The average credit card debt for an American household is $5,700,and it rises to more than $16,000 for households that do not pay off their balances each month. Clearly, while that level of debt is challenging for many households, it can be tamed and managed, along with other expenses and obligations.
Here's how to manage, and eventually pay off, a credit card debt.
Defining The Depth of Your Debt
Managing your credit card obligations begins with assessing how manageable, or not, they really are. While that sounds relatively simple, financial advisors often have a hard time assigning a specific figure or formula that defines punishing debt.
Instead, they offer more general guidelines. For example, Matthew D. Zimmelman, a bankruptcy attorney from the New York City area says he often advises clients that they are “probably carrying too much credit card debt if you cannot pay it all back within six months without liquidating investments or retirement accounts.” Kelsa Dickey, a Budget Coach with Fiscal Fitness in Phoenix, tells her clients that their credit card debt is too much if they “are tying up too much money in payments,” and if their debt prevents them from making positive changes such as “leaving a job you hate or saving money for a vacation.”
Taming Your Obligations
Making a budget is a critical first step to managing debt and other obligations. Christine Luken, a Certified Financial Coach with 7 Pillars, LLC notes that a “budget will keep spending on track so you don’t go further into debt.” People also need to “get organized from a debt standpoint,” says Kelsa Dickey, and thoroughly review the interest rates and balances associated with their cards. That way they can “figure how much have available each to month to tackle the debt.”
Financial advisors point out that people need to avoid certain behaviors in order to get their credit card debt under control. Christine Luken tells individuals “…to stop using your credit cards in order to get them under control and make progress in paying them off. Switch to payment methods like cash, debit cards and PayPal.” Kelsa Dickey advises her clients against taking “everything out of your checking account” to pay off credit card debt. If a person takes that action and then has to make a large purchase a short time later (say an emergency car repair), he or she then feels like a failure. It is best to “plan ahead and be realistic.”
Be Cautious Of Debt Consolidators
Debt consolidation programs advertise that they help people address their debts. However, personal finance experts point out significant drawbacks to using these specialists. Matthew Zimmelman notes that, “it’s very hard to pay down a large amount of debt when the program you are paying each month takes large fees off the top, leaving little for the creditors.” He also mentions that these programs have a huge legal disadvantage. “You also are at the mercy of your creditors while enrolled in debt consolidation and they can still collect and bring suit.”

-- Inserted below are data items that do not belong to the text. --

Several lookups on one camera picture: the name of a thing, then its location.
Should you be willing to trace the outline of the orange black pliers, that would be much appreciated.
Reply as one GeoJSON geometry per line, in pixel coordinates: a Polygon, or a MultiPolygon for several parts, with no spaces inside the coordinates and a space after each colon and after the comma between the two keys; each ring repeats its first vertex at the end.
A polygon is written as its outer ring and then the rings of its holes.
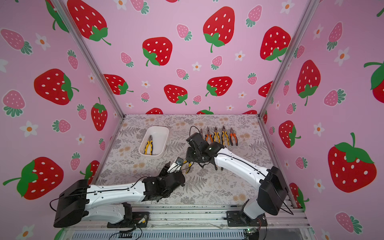
{"type": "Polygon", "coordinates": [[[210,128],[209,128],[209,127],[207,127],[207,132],[206,132],[206,135],[205,135],[205,140],[206,140],[209,144],[211,144],[212,142],[214,142],[214,139],[213,139],[213,136],[212,136],[212,134],[211,134],[211,132],[210,132],[210,128]]]}

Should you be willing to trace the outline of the yellow black handled pliers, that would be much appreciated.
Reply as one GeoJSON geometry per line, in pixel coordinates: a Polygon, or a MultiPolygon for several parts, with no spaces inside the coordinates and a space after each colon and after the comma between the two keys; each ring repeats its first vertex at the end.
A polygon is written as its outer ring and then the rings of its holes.
{"type": "Polygon", "coordinates": [[[222,144],[224,146],[230,145],[229,135],[225,126],[222,127],[222,144]]]}

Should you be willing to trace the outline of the orange handled pliers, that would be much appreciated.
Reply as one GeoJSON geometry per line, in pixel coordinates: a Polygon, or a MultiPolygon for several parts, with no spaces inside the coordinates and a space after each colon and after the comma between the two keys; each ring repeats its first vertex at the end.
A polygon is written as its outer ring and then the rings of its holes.
{"type": "Polygon", "coordinates": [[[233,128],[230,128],[230,144],[232,146],[238,146],[238,138],[233,128]]]}

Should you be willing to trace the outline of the white plastic storage box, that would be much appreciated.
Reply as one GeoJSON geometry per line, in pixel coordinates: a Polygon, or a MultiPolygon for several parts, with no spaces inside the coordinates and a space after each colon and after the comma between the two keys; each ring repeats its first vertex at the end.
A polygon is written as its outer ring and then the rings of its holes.
{"type": "Polygon", "coordinates": [[[142,143],[139,147],[139,153],[150,159],[160,159],[164,153],[167,146],[167,141],[169,137],[169,129],[161,126],[152,126],[149,127],[143,137],[142,143]],[[153,155],[145,155],[144,150],[147,144],[148,137],[152,135],[153,137],[153,155]]]}

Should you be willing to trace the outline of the small yellow diagonal pliers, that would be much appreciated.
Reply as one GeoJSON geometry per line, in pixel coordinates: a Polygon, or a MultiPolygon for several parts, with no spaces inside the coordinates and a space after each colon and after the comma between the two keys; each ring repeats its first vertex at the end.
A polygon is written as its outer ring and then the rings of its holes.
{"type": "Polygon", "coordinates": [[[191,170],[191,167],[193,166],[194,162],[189,162],[188,167],[184,169],[185,174],[188,174],[191,170]]]}

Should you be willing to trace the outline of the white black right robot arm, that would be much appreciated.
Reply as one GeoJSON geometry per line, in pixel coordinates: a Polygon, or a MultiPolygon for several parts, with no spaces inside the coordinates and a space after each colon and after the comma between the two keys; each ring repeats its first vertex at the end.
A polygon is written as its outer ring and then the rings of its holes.
{"type": "Polygon", "coordinates": [[[213,164],[227,169],[256,189],[254,198],[247,200],[239,211],[239,219],[228,217],[230,221],[252,226],[256,222],[260,223],[265,213],[278,215],[285,204],[288,186],[277,167],[267,169],[253,164],[216,142],[206,147],[188,147],[186,160],[189,163],[198,163],[201,167],[203,164],[213,164]]]}

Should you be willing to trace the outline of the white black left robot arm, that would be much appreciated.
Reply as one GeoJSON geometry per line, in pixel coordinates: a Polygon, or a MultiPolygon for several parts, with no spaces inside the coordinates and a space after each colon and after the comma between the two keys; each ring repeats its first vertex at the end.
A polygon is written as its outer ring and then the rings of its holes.
{"type": "Polygon", "coordinates": [[[58,197],[54,227],[66,228],[81,221],[103,221],[120,226],[133,221],[131,203],[159,202],[186,182],[184,174],[166,164],[156,177],[142,177],[126,185],[89,185],[78,180],[58,197]]]}

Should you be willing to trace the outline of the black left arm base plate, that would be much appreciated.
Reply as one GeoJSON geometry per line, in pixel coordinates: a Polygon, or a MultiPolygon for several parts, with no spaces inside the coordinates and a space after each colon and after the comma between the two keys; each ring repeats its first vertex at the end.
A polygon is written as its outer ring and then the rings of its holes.
{"type": "Polygon", "coordinates": [[[108,223],[107,228],[146,228],[148,225],[149,214],[149,212],[133,212],[131,218],[123,219],[122,221],[116,224],[108,223]]]}

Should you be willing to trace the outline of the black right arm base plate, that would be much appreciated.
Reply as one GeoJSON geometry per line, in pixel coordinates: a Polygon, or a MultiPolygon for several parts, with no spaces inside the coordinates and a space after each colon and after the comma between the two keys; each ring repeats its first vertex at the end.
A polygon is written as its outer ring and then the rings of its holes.
{"type": "Polygon", "coordinates": [[[265,214],[251,219],[242,211],[227,211],[224,220],[229,227],[266,227],[268,225],[265,214]]]}

In addition, consolidation programs do not always address the psychological roots of high credit card debt. Kelsa Dickey mentions that, “In general, they don’t work. Debt is a symptom.” Her assessment is that people end up with onerous credit card debt because, “the systems they have for managing money are failing.”
Avoid a Debt Relapse
After you pay off your credit cards, you need to take steps to avoid ending up with large debts again. Christine Luken of 7 Pillars advises people to avoid a recurring problem by, in part, limiting the number of cards they carry. “If they choose to keep a credit card after their debt is paid off, I would recommend that they only have one, with a small limit. The other option would be a secured credit card.’ With these options, she says, “if they get in a financial bind, the bank can cash out the savings account that is securing the card and pay it off in full.”
It's also useful to have psychological reinforcement that mitigates against a backslide into debt. “When you finally pay off those debts, be proud,” says Matthew D. Zimmelman. Kelsa Dickey of Fiscal Fitness notes, “People need to make a mindset shift.” For her, planning ahead and taking ownership of their money are key to managing, and eventually eliminating, credit card debt.